The stakes are so incalculable that judgment feels petty. “Squid Games” has no illusions about its characters’ relative morality; not all of them are “bad,” but practically none of them are “good.” Gi-hun is a deadbeat with a gambling problem, a guy who would steal from his own mother instead of getting a job; Sang-woo (Park Hae-soo), Gi-hun’s old childhood chum, embezzled so much money from his securities company’s clients that the cops are out for his arrest; Sae-byeok (Jung Ho-yeon), a North Korean defector, is hellbent on getting her parents over the border by any means necessary; Mi-nyeo (Kim Joo-ryoung) tries to pass herself as a single mom to dubious effect; gangster Deok-su (Heo Sung-tae) is so in over his head with his own gambling debts that his organs are up for grabs. Elderly tumor patient Il-nam (O Yeong-su) and Pakistani worker Ali (Anupam Tripathi) are the 2 most moral people mixed up in the game.

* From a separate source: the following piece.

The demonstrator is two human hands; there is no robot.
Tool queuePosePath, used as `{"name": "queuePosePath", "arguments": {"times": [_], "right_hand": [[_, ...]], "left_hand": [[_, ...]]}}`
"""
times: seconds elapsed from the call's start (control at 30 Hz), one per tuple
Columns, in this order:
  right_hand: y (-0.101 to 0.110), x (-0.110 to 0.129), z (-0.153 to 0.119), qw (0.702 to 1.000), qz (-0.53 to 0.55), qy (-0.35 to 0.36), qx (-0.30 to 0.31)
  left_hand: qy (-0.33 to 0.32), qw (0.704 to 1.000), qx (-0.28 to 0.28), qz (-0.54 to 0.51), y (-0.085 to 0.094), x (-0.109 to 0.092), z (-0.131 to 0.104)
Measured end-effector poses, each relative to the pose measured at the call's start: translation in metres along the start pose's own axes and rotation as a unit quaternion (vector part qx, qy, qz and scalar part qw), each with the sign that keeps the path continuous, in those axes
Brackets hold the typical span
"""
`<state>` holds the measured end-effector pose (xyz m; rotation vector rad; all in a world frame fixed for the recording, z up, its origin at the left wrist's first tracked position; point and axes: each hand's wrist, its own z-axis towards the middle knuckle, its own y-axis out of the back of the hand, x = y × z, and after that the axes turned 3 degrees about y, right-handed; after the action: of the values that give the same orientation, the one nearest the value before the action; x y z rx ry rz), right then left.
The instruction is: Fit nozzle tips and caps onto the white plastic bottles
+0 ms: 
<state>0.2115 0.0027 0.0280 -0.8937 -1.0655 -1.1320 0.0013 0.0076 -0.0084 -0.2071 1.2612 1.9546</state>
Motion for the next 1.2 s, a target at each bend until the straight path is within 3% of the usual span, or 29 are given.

Still, apart from Deok-su, “Squid Game” reserves scrutiny. There’s probably not a single soul out there who wouldn’t at least consider playing a life-and-death game where the prize is financial stability for life, and when the starting roster of 456 starts out trying to secure that prize for themselves, the impulse to condemn them for going with the flow disappears. Hwang puts so many people on the board that we immediately wonder if we, too, would sign away our safety for the chance at winning big. This, in the large tradition of “rich people make sport of the poor” genre niche, feels somewhat new. Even newer is the introduction of democracy into that class dynamic. In Episode 2, “Hell,” the players all vote to end the game in accordance with the rules laid out by their hosts. Amazingly, the game ends.
But the show goes on. Living on the precipice of bankruptcy isn’t a way to live. There is, perhaps, a conflict of a sort between “Squid Game’s” aesthetic and its material; Hwang gives the show a slick, handsome veneer, as rich in detail as the organization that’s behind the games is in resources. Grime clutters in the corners and at the edges, but for the most part, it’s barely window dressing. Whenever the plot takes us to the compound where the games commence, that grime disappears entirely, replaced by a visual sense best described as a head-on collision between M.C. Escher and “Willy Wonka & the Chocolate Factory.” It’s glorious and weird, a combination to savor in a series that demands savoring.
Would “Squid Game” be improved with the addition of grit and grain? Probably not. It isn’t a series worth improving on, after all, an unpredictable smash that, like every South Korean show or film Americans latch onto, has unflattering views about the wealthy and a deft hand at turning class assessment into propulsive art. Hwang knows how much convincing he needs to do to bring his viewers on board with the premise; unlike the cop, the audience will buy into “Squid Game’s” world without a fuss, a credit to Hwang’s skills as a filmmaker and writer. Forget the negative connotations the phrase “bingeworthy” stirs up. In the binge era, this show is as good as they come. [A]
“Squid Game” is available now on Netflix.